Saturday, August 30, 2025

Another story sample.

The Bees and the bees.

 

We stood in the water of the shallow end of the pool, our backs slick, and the water rolling off in beaded rivulets.  It was a particularly brutal summer scorcher when we decided to go swimming that day.  My cousin Justin and I were laughing merrily without hardly a care in the world.  But at that exact moment when I felt the water rolling down my neck and heat of the summer air brushing up against my face; I knew.  I knew that something had changed on some imperceptible level.  

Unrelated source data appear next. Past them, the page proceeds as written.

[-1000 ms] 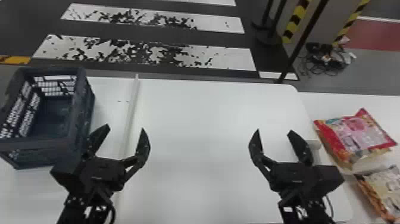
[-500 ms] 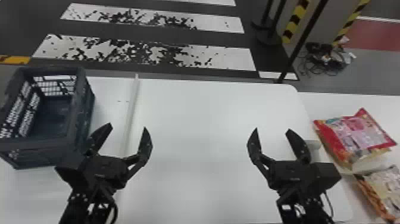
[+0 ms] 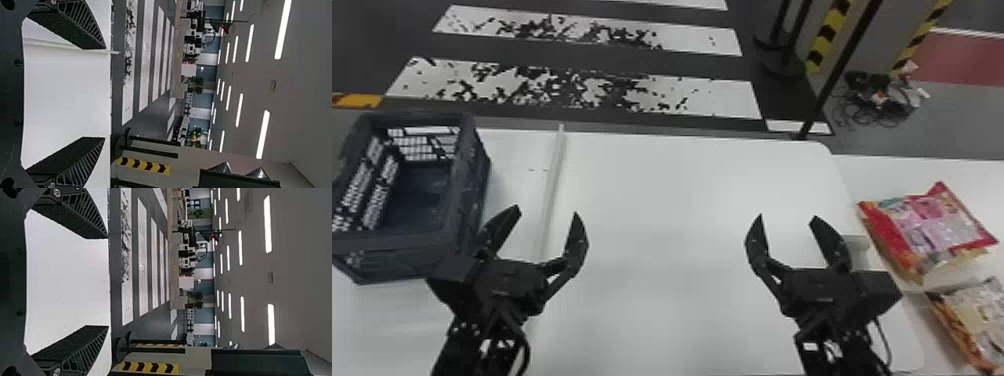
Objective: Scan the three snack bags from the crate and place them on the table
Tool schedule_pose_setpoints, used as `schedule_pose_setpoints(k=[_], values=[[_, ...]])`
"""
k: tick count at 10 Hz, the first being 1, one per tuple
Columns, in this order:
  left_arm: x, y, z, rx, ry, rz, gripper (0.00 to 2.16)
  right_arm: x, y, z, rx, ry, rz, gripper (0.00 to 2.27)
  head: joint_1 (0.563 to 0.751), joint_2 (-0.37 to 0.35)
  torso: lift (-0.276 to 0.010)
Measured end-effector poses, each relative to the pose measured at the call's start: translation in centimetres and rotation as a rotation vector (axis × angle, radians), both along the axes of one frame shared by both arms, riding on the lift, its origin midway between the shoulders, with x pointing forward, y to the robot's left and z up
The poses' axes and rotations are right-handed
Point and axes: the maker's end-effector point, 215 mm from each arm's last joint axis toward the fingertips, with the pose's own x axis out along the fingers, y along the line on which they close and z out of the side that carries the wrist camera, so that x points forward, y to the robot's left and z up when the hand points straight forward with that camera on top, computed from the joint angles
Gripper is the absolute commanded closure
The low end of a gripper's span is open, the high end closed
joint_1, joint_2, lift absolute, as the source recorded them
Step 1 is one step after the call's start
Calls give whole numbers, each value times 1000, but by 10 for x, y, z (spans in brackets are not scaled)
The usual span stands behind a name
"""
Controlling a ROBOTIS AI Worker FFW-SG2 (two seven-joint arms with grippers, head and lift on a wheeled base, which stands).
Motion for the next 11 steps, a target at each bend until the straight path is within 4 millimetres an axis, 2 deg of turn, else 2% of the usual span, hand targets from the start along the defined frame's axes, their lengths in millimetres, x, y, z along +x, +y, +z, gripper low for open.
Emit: schedule_pose_setpoints(k=[11], values=[[1,0,-1,-3,4,8,39,1,9,2,7,-6,11,63,695,-111,-62]])
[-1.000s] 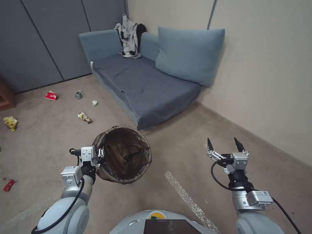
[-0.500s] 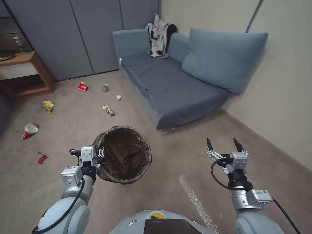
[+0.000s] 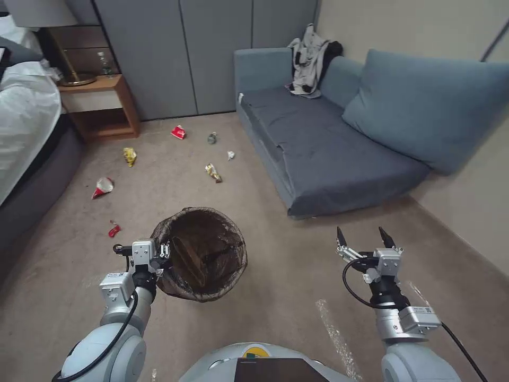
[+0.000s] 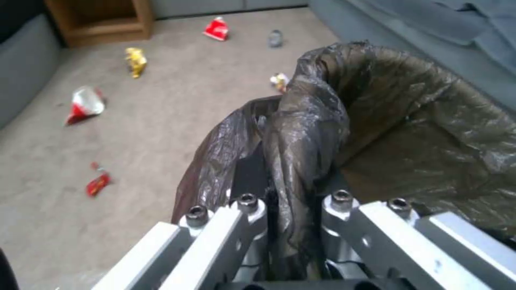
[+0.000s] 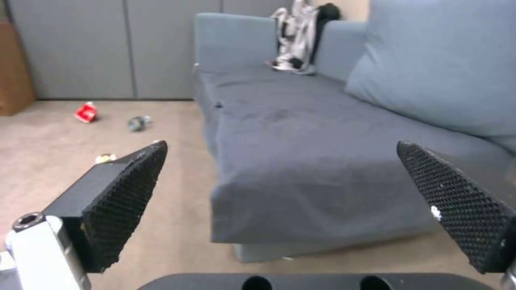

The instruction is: Pick up the trash bin, then pick up the garbage from the floor and place it into the trash bin.

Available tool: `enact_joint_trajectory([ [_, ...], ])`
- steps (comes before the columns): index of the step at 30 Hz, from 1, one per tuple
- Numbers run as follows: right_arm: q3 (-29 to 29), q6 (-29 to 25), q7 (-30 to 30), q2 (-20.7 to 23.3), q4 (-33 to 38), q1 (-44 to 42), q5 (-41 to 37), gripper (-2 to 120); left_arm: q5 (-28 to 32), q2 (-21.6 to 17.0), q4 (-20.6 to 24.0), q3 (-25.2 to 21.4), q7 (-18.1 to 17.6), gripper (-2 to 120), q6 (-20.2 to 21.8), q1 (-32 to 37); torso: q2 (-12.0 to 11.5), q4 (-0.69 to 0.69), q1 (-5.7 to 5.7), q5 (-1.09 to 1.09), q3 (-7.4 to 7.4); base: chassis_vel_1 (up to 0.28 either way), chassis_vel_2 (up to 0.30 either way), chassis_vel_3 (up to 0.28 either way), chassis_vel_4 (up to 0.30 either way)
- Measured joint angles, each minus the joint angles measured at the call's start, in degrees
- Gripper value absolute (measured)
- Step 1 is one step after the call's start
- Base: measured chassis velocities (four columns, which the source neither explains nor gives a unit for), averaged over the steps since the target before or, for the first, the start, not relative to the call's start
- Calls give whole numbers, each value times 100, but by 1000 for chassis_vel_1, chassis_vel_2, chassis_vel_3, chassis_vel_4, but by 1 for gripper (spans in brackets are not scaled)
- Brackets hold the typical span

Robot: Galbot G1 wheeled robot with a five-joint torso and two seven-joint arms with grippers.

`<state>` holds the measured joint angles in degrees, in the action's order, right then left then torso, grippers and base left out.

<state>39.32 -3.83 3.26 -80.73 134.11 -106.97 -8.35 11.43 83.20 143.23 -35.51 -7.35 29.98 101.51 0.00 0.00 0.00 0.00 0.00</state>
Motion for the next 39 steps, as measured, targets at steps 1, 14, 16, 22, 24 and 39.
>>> enact_joint_trajectory([
  [1, 0, 0, 0, 0, 0, 0, 0, 100, 0, 0, 0, 0, 0, 7, 0, 0, 0, 0, 0, 0, 0, 90, 78, 86, 61],
  [14, -13, 52, 54, 7, -7, 15, 0, 100, -29, 11, 0, 3, 7, 7, -5, 19, 0, -1, 0, 0, 0, 75, 75, 92, 96],
  [16, -14, 61, 68, 9, -6, 20, 2, 100, -33, 15, 0, 7, 11, 7, -9, 21, 0, 1, 0, 0, 0, 120, 97, 102, 113],
  [22, -30, 69, 108, 10, -6, 48, 1, 100, -32, 31, 0, 11, 45, 7, -25, 27, 0, 2, 0, 0, 0, 95, 91, 80, 91],
  [24, -31, 74, 110, 10, -7, 49, 1, 100, -30, 33, 0, 11, 49, 7, -25, 32, 0, 2, 0, 0, 0, 53, 55, 62, 74],
  [39, -14, 150, 144, 10, -8, 99, -11, 100, -45, 49, 0, 20, 76, 7, -33, 40, 0, 0, 0, 0, 0, 2, 3, 4, 1],
])
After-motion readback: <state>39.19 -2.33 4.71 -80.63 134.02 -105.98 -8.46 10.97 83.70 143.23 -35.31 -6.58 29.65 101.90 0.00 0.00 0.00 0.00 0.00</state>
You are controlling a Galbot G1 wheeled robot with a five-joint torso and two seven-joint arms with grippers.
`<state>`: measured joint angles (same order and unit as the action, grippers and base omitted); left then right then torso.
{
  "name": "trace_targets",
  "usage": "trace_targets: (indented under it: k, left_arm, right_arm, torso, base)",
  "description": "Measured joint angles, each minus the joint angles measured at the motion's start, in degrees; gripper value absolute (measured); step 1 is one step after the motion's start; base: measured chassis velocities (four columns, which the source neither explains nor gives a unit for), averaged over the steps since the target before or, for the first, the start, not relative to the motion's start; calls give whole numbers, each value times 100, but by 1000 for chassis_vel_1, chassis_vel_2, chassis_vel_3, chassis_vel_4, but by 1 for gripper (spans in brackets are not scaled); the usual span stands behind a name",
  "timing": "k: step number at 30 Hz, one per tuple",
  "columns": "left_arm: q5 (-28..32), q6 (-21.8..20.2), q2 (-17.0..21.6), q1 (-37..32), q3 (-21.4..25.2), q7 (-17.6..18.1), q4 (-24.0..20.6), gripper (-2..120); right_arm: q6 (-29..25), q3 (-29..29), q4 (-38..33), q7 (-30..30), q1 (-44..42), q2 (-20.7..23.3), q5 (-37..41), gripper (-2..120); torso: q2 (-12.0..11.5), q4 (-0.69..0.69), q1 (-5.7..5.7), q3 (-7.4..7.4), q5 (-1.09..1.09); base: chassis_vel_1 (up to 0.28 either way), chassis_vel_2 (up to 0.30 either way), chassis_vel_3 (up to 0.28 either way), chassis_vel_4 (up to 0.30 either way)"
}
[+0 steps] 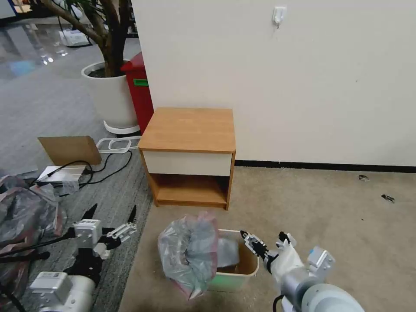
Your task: Pick up the garbage bag from the table and place it over the trash can.
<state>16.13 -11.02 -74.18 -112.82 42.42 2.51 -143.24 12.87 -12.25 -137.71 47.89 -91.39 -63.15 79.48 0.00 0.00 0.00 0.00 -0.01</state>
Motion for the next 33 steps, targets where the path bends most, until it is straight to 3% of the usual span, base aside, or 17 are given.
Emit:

There are meters or barometers that exist within us all that give us markers or indicators for things that we are not consciously aware, yet they guide our actions.  During that summer I was reading Carlos Castenada and his lessons about the Nagual were both fusing themselves into my thoughts and into my very spiritual fibers.  Unfortunately, it was only a matter of time before my uncle found the book and threw it away, yelling about not tolerating “cultist trash” in his house.  My cousin looked devastated when he found the book in its final resting place in the living room garbage can.  Nothing uncle Samuel threw away ever came back from the trash.  Ever. 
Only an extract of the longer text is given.